[Records from a data source]
=====

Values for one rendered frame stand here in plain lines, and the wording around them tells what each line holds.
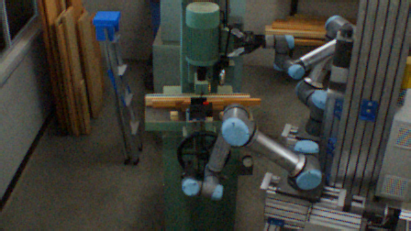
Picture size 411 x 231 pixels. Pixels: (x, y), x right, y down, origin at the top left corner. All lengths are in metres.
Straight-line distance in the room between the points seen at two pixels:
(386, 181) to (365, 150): 0.19
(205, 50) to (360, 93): 0.85
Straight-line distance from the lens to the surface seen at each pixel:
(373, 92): 2.59
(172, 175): 3.22
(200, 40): 2.86
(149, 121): 3.01
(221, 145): 2.58
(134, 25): 5.49
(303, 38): 4.96
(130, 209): 3.79
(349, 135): 2.72
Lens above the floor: 2.55
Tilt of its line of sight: 32 degrees down
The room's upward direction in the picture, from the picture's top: 2 degrees clockwise
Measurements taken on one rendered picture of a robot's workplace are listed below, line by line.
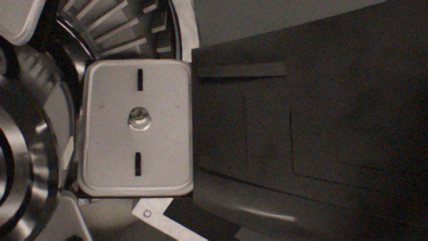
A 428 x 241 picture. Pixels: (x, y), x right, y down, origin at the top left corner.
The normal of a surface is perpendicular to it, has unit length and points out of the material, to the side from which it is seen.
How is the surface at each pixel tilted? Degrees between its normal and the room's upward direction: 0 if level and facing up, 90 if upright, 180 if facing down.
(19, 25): 41
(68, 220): 60
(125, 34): 49
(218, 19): 90
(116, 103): 7
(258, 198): 14
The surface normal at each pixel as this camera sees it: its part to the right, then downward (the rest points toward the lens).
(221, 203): 0.06, -0.32
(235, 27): 0.13, 0.84
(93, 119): 0.04, -0.53
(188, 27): 0.04, 0.31
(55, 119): 0.94, -0.34
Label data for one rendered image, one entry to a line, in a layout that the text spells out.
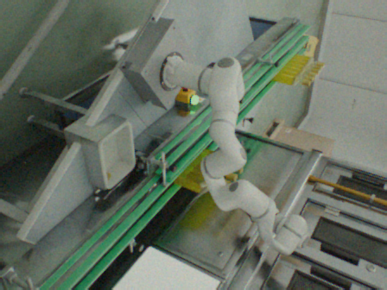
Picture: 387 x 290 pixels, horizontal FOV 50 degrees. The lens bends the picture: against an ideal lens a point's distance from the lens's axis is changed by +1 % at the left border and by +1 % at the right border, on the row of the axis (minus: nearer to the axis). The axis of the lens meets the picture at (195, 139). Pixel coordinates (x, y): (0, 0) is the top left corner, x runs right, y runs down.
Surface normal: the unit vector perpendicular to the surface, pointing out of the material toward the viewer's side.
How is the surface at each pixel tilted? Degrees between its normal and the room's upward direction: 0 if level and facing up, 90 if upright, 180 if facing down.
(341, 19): 90
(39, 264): 90
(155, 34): 90
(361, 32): 90
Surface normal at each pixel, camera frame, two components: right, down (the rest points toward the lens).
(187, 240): 0.00, -0.81
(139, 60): -0.27, -0.44
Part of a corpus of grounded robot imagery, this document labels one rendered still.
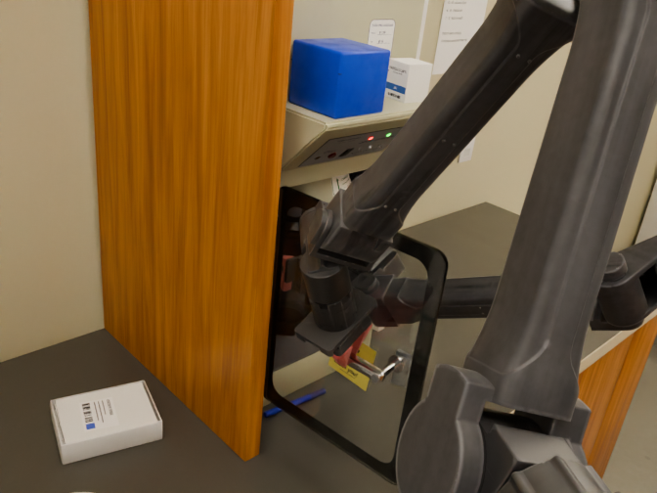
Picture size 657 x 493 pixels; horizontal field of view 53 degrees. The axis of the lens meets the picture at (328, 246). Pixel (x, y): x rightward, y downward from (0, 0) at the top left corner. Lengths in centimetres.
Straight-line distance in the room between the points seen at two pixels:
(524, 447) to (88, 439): 84
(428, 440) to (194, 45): 69
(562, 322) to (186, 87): 71
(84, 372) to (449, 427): 101
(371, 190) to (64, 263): 84
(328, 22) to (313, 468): 71
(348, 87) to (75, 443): 69
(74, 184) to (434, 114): 87
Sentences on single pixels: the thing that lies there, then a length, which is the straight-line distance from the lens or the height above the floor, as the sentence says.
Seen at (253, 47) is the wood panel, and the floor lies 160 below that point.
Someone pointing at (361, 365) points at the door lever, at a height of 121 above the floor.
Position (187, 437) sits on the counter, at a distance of 120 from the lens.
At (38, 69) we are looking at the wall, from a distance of 127.
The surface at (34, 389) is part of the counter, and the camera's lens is 133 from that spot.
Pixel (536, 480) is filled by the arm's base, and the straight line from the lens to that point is 41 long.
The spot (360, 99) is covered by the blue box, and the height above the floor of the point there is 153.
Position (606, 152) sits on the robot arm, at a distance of 45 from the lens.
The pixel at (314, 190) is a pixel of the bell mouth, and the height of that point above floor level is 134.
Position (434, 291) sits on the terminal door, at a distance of 87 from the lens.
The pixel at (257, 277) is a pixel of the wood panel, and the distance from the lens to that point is 95.
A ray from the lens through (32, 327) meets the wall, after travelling 145.
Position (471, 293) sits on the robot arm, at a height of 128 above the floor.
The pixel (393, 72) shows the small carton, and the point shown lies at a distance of 108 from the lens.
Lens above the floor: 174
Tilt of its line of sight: 25 degrees down
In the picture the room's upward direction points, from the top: 7 degrees clockwise
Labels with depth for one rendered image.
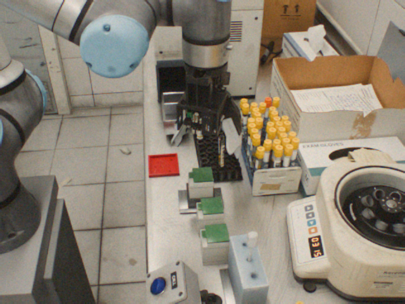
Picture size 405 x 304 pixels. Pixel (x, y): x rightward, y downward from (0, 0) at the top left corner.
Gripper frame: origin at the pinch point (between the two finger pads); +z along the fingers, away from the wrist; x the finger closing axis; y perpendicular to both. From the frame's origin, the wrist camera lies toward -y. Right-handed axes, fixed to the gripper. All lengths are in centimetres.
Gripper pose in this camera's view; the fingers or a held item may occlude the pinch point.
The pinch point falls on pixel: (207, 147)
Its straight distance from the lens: 83.3
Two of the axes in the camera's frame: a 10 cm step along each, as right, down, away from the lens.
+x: 9.6, 1.9, -2.3
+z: 0.0, 7.7, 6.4
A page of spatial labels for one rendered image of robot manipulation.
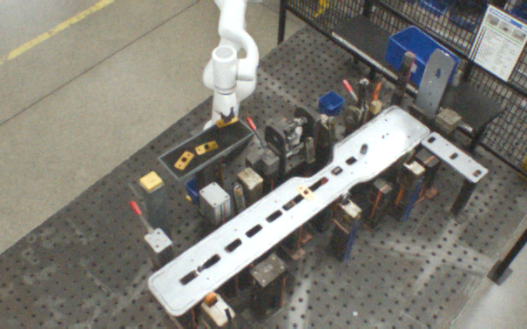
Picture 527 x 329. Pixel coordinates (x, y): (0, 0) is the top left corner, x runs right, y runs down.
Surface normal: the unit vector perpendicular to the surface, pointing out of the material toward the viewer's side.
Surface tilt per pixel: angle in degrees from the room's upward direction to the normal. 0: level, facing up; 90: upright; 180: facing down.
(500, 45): 90
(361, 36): 0
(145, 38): 0
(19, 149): 0
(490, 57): 90
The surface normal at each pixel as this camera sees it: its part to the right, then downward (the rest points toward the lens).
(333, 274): 0.03, -0.63
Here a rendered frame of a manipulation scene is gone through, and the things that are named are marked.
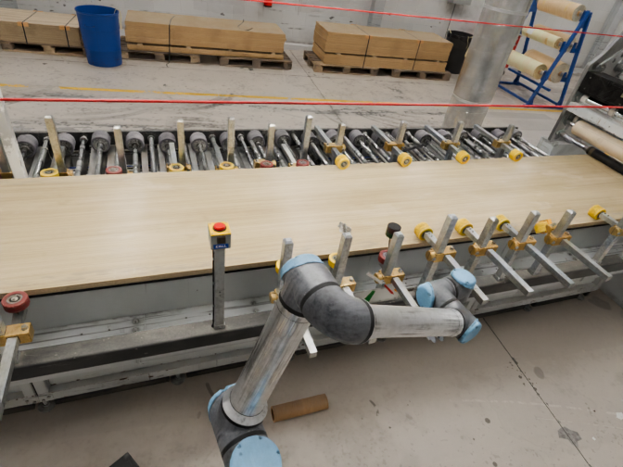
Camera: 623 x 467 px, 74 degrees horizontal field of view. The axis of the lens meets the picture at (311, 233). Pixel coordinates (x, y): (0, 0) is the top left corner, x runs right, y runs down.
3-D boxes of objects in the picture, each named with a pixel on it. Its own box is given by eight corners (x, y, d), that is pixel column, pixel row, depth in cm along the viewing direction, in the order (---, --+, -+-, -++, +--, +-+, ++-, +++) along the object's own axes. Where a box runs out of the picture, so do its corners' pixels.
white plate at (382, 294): (398, 299, 202) (403, 284, 196) (349, 308, 193) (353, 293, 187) (397, 298, 202) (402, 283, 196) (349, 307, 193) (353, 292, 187)
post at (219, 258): (225, 328, 174) (226, 246, 146) (213, 330, 172) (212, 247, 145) (223, 320, 177) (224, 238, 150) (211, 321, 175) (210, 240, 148)
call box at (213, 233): (231, 249, 146) (231, 233, 142) (210, 252, 144) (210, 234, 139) (227, 237, 151) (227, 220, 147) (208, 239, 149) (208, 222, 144)
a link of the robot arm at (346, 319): (341, 321, 88) (492, 322, 132) (315, 281, 97) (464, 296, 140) (315, 357, 93) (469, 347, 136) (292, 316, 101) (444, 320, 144)
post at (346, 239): (333, 315, 194) (353, 235, 165) (325, 316, 193) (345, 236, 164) (330, 309, 197) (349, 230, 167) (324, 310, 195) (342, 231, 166)
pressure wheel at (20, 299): (5, 321, 151) (-6, 299, 144) (27, 307, 157) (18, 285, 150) (19, 331, 148) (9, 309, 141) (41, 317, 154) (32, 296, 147)
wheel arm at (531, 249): (572, 287, 191) (576, 282, 189) (566, 288, 190) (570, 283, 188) (502, 223, 227) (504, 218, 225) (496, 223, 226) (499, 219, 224)
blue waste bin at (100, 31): (125, 69, 592) (118, 14, 548) (81, 67, 576) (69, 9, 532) (129, 57, 635) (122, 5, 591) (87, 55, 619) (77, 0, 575)
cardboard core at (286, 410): (329, 403, 220) (275, 417, 210) (326, 411, 225) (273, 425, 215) (324, 390, 226) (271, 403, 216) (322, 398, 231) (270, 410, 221)
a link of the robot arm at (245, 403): (214, 464, 128) (309, 286, 95) (199, 414, 140) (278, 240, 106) (257, 452, 138) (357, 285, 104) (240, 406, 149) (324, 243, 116)
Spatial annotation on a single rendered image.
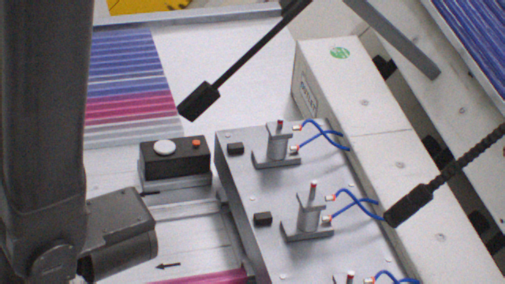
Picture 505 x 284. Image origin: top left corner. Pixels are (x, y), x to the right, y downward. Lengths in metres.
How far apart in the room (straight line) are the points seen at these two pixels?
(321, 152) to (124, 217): 0.37
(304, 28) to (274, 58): 2.43
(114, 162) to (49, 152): 0.52
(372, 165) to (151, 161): 0.24
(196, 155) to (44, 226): 0.43
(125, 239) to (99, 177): 0.35
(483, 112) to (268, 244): 0.27
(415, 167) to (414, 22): 0.20
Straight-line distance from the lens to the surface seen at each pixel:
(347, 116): 1.10
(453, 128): 1.06
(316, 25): 3.70
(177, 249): 1.04
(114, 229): 0.76
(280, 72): 1.29
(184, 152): 1.08
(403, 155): 1.06
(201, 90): 1.01
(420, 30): 1.16
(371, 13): 1.01
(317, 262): 0.96
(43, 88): 0.57
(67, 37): 0.54
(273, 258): 0.96
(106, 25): 1.34
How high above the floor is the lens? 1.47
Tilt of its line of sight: 18 degrees down
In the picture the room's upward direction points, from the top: 49 degrees clockwise
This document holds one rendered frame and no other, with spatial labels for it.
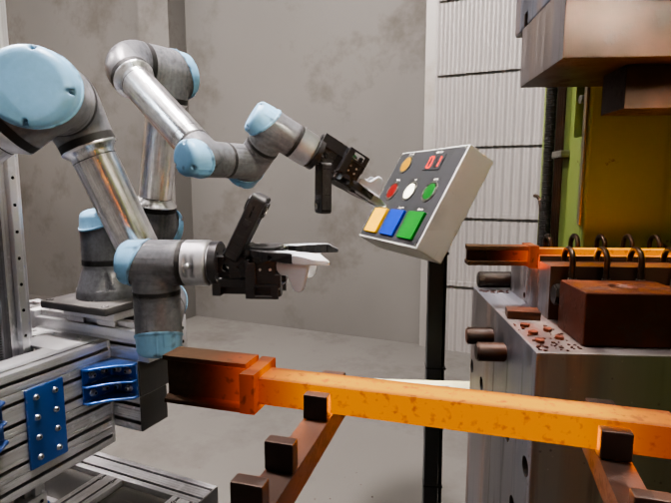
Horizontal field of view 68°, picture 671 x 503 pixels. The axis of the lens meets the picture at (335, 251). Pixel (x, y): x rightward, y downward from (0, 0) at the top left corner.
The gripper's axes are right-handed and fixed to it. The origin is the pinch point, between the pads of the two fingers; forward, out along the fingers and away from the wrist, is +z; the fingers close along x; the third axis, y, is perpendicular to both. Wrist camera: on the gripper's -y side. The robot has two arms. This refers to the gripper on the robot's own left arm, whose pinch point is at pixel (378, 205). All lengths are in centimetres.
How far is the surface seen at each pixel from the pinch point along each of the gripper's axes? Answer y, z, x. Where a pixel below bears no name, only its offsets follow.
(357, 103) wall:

=====

*Task goal*.
Starting with the line that has "(321, 152) to (124, 217): 0.37" and going on through the line that has "Horizontal field of view 68°, picture", transcribe the records above exactly, but skip the pictures.

*Task answer*.
(321, 152) to (124, 217): 0.37
(304, 28) to (274, 58): 2.43
(114, 162) to (49, 152): 0.52
(372, 165) to (151, 161): 0.24
(196, 155) to (44, 226): 0.43
(125, 239) to (99, 177): 0.35
(483, 112) to (268, 244): 0.27
(415, 167) to (414, 22): 0.20
Straight-line distance from the lens to the surface seen at each pixel:
(347, 116): 1.10
(453, 128): 1.06
(316, 25): 3.70
(177, 249): 1.04
(114, 229): 0.76
(280, 72): 1.29
(184, 152): 1.08
(403, 155): 1.06
(201, 90): 1.01
(420, 30): 1.16
(371, 13): 1.01
(317, 262): 0.96
(43, 88): 0.57
(67, 37): 0.54
(273, 258): 0.96
(106, 25): 1.34
How high above the floor is the lens? 1.47
Tilt of its line of sight: 18 degrees down
In the picture the room's upward direction points, from the top: 49 degrees clockwise
This document holds one rendered frame and no other, with spatial labels for it.
Horizontal field of view 68°, picture 671 x 503 pixels. The axis of the lens meets the picture at (335, 251). Pixel (x, y): x rightward, y downward from (0, 0) at the top left corner.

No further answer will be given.